Dataset records

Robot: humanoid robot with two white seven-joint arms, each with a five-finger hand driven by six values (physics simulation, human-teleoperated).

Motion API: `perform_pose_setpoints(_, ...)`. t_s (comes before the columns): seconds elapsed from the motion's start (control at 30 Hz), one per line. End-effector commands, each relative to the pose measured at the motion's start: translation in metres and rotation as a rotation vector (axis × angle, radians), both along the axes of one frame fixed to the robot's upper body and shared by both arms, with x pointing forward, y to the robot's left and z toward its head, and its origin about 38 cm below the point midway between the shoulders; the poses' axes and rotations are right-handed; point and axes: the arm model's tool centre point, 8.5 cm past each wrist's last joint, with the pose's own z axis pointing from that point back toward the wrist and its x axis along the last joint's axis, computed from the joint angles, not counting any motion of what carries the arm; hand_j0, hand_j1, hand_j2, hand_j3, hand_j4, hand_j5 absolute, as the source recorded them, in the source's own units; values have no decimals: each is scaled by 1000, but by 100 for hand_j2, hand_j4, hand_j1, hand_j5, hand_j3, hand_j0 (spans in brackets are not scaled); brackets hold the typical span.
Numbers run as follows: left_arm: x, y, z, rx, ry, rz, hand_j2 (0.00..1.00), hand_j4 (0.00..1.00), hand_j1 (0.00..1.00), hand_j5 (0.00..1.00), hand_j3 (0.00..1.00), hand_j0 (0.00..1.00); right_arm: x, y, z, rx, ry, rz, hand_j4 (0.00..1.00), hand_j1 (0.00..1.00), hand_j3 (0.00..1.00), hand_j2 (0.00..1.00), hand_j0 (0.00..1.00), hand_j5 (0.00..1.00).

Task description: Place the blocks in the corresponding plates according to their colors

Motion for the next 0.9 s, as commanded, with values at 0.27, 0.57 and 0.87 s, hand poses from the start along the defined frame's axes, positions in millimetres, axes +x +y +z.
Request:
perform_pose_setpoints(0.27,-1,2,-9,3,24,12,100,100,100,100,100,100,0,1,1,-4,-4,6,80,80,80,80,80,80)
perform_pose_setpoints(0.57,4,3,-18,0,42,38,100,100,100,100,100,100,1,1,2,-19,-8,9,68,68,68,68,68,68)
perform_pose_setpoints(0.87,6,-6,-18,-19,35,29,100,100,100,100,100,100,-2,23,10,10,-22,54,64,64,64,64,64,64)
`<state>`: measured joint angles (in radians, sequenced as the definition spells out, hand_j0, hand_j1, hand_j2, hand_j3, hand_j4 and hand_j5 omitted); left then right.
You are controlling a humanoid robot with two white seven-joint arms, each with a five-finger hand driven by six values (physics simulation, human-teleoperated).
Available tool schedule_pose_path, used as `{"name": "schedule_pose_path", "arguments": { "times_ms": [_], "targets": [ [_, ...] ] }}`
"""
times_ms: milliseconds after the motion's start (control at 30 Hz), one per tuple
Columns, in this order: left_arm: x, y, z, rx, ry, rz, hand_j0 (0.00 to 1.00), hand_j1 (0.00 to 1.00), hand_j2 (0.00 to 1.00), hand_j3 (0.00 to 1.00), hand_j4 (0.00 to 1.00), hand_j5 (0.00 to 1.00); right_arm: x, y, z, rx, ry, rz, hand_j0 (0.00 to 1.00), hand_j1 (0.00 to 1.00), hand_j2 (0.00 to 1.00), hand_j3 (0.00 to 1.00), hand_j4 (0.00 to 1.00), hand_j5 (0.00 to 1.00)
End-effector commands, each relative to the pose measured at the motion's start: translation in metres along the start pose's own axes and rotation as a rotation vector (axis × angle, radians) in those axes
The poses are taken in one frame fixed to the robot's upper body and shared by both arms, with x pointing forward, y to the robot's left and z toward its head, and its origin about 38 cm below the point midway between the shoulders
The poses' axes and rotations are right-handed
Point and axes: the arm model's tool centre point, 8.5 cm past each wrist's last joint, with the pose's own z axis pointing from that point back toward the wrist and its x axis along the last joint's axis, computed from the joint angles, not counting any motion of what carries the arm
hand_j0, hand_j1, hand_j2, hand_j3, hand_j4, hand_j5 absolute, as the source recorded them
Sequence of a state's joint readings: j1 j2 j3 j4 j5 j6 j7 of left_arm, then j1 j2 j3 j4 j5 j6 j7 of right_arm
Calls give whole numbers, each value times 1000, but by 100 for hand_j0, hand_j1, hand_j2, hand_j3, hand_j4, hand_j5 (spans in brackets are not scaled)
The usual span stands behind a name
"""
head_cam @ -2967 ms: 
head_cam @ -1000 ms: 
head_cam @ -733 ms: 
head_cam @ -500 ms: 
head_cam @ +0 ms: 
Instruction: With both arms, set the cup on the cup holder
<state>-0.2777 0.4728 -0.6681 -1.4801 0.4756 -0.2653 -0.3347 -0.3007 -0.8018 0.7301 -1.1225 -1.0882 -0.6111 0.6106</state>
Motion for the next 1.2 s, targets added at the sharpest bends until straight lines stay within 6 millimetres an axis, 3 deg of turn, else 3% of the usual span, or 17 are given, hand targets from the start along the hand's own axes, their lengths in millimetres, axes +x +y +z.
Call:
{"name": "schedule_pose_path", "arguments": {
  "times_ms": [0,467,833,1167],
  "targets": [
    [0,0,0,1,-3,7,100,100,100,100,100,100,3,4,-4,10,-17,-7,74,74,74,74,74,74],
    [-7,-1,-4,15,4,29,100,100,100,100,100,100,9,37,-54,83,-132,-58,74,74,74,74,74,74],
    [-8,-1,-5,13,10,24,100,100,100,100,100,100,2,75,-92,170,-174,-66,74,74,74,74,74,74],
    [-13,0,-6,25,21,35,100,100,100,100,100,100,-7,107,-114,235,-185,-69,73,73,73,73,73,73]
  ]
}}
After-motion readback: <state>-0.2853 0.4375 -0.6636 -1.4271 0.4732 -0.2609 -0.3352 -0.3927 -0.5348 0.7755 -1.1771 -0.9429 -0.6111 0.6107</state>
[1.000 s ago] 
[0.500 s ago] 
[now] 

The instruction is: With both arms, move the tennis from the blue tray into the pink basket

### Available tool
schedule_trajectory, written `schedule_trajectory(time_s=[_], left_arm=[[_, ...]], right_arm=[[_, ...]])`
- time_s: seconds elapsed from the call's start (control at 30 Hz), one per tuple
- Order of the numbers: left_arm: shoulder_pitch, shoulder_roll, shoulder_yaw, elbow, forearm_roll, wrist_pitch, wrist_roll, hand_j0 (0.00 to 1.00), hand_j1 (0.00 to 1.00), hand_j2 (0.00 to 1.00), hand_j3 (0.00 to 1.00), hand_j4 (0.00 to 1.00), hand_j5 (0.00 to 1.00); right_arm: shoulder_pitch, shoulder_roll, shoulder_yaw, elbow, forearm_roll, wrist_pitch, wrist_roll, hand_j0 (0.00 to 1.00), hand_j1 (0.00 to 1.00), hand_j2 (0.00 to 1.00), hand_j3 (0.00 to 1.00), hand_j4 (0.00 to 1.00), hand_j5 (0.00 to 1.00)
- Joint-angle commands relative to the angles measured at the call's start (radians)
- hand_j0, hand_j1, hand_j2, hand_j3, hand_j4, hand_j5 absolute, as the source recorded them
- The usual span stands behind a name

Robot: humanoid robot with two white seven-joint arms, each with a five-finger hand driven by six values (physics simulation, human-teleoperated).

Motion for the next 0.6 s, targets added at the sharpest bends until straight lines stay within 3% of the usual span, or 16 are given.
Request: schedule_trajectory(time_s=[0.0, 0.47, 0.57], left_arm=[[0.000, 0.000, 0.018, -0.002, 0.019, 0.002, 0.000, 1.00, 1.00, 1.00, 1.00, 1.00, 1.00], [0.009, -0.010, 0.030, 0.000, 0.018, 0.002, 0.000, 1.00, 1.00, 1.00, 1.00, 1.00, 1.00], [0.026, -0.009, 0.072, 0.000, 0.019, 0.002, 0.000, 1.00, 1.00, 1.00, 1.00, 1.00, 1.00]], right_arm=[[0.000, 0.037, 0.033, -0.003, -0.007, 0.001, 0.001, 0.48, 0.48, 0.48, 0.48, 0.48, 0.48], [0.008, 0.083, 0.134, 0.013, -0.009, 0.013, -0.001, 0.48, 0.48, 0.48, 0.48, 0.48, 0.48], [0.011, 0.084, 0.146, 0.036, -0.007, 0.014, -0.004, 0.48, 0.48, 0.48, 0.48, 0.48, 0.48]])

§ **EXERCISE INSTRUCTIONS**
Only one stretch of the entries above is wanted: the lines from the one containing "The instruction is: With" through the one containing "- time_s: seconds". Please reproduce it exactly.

§ **OUTPUT**
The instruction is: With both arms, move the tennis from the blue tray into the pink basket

### Available tool
schedule_trajectory, written `schedule_trajectory(time_s=[_], left_arm=[[_, ...]], right_arm=[[_, ...]])`
- time_s: seconds elapsed from the call's start (control at 30 Hz), one per tuple

With that, the output is done.